Exercise.
I need the lines below from the one with "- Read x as" down to the one with "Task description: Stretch" reproduced exactly, both ends included, and nothing else.
● ● ●
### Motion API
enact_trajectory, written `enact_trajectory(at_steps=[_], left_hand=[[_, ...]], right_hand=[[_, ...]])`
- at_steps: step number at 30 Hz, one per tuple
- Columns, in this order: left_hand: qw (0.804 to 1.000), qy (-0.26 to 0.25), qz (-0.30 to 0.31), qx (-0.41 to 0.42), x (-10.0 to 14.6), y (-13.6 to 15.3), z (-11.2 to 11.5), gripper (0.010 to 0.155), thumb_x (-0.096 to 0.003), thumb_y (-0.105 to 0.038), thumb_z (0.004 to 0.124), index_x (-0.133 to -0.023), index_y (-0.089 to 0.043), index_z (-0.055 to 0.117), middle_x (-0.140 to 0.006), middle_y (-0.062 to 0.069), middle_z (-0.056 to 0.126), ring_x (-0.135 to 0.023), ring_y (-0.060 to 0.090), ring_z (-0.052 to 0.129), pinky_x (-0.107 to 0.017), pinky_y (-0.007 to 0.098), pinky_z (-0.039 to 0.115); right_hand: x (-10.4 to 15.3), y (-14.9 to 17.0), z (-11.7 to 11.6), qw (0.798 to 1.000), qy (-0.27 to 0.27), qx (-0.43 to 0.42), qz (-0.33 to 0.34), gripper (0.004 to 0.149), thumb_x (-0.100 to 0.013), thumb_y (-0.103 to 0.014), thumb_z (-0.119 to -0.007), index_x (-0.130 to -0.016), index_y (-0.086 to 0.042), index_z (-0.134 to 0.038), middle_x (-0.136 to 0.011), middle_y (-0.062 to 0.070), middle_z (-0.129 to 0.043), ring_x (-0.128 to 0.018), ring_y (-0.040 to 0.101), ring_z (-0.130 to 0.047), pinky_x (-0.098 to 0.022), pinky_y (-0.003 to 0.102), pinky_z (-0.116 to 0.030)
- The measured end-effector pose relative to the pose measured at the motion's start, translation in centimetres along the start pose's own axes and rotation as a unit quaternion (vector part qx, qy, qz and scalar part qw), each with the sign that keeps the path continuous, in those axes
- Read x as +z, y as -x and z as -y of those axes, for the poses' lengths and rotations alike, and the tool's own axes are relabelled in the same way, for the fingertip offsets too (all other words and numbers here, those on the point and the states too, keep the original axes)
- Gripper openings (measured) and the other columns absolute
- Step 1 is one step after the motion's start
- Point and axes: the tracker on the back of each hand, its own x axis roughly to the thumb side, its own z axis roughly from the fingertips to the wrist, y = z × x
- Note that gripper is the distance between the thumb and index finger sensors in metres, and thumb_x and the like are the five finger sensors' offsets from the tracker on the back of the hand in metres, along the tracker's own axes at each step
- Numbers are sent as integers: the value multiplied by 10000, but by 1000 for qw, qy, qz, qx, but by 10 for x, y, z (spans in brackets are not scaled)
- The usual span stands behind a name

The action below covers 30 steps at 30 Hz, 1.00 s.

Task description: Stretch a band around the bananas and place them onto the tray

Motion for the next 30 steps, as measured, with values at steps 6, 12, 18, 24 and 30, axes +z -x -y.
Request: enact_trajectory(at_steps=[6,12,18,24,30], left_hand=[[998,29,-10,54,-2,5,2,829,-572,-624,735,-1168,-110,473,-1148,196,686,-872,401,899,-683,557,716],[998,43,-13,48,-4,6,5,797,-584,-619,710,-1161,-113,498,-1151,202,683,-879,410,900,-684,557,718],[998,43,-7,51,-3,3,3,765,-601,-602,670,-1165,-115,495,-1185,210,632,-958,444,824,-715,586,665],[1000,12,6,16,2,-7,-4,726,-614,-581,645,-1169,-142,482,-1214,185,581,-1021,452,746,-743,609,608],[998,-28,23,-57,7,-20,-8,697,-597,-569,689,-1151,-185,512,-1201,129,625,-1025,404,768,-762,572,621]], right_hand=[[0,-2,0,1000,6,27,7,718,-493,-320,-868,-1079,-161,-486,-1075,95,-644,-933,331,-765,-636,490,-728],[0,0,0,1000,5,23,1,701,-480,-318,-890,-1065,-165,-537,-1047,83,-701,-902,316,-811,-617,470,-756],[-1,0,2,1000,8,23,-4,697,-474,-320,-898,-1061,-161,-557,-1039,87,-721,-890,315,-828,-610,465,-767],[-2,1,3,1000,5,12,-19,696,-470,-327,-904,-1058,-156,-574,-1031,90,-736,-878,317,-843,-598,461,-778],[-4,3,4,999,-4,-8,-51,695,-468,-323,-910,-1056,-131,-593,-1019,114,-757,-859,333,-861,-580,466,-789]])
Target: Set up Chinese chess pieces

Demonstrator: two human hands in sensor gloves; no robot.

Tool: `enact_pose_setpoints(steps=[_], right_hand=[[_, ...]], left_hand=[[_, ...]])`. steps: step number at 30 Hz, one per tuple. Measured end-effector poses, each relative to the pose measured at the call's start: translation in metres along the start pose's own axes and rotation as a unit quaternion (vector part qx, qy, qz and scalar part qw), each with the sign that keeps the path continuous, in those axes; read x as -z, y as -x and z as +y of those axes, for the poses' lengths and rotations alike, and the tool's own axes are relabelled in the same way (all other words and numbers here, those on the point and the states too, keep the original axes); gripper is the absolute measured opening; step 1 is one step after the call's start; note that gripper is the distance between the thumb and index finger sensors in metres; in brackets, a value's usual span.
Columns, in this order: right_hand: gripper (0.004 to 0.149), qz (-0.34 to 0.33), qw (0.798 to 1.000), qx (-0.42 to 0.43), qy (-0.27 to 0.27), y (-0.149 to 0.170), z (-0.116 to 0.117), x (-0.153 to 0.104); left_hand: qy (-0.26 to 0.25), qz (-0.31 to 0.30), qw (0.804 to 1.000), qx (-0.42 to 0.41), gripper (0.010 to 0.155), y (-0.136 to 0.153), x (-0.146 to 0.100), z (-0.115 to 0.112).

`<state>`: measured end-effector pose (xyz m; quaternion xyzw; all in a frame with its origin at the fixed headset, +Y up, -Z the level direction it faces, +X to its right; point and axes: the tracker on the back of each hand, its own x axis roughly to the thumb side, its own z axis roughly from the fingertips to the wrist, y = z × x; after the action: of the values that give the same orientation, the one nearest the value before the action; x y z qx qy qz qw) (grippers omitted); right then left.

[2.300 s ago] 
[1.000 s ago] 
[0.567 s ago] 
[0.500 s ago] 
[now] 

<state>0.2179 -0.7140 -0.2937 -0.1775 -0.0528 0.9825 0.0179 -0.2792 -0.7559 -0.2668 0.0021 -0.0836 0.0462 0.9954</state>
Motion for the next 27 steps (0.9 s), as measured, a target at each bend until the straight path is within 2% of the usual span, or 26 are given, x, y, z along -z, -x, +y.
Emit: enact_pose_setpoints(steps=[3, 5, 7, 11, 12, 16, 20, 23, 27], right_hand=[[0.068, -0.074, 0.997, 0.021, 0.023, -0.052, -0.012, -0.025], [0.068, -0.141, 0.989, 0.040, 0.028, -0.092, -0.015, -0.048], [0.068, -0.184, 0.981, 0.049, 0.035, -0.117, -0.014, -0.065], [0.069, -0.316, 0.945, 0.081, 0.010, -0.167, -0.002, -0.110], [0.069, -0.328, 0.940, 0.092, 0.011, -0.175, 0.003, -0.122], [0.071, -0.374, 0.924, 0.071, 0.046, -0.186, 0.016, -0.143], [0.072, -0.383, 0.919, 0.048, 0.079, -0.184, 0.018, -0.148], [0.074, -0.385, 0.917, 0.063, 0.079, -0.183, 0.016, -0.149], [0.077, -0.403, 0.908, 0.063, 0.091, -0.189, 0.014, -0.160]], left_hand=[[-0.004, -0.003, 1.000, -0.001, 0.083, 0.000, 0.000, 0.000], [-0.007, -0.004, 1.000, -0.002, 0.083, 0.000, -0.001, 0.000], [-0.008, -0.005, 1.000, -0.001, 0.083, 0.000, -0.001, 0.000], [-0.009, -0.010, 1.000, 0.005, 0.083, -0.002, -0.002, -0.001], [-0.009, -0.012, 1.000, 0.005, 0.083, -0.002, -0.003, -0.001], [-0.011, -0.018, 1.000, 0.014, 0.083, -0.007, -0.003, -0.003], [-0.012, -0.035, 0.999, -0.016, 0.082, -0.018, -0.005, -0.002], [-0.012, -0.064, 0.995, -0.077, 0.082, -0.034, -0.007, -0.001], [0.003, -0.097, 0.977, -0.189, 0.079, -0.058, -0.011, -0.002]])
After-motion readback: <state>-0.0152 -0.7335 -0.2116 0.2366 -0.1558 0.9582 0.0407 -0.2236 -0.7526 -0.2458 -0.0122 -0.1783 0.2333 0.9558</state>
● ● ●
Finished exercise.
- Read x as +z, y as -x and z as -y of those axes, for the poses' lengths and rotations alike, and the tool's own axes are relabelled in the same way, for the fingertip offsets too (all other words and numbers here, those on the point and the states too, keep the original axes)
- Gripper openings (measured) and the other columns absolute
- Step 1 is one step after the motion's start
- Point and axes: the tracker on the back of each hand, its own x axis roughly to the thumb side, its own z axis roughly from the fingertips to the wrist, y = z × x
- Note that gripper is the distance between the thumb and index finger sensors in metres, and thumb_x and the like are the five finger sensors' offsets from the tracker on the back of the hand in metres, along the tracker's own axes at each step
- Numbers are sent as integers: the value multiplied by 10000, but by 1000 for qw, qy, qz, qx, but by 10 for x, y, z (spans in brackets are not scaled)
- The usual span stands behind a name

The action below covers 30 steps at 30 Hz, 1.00 s.

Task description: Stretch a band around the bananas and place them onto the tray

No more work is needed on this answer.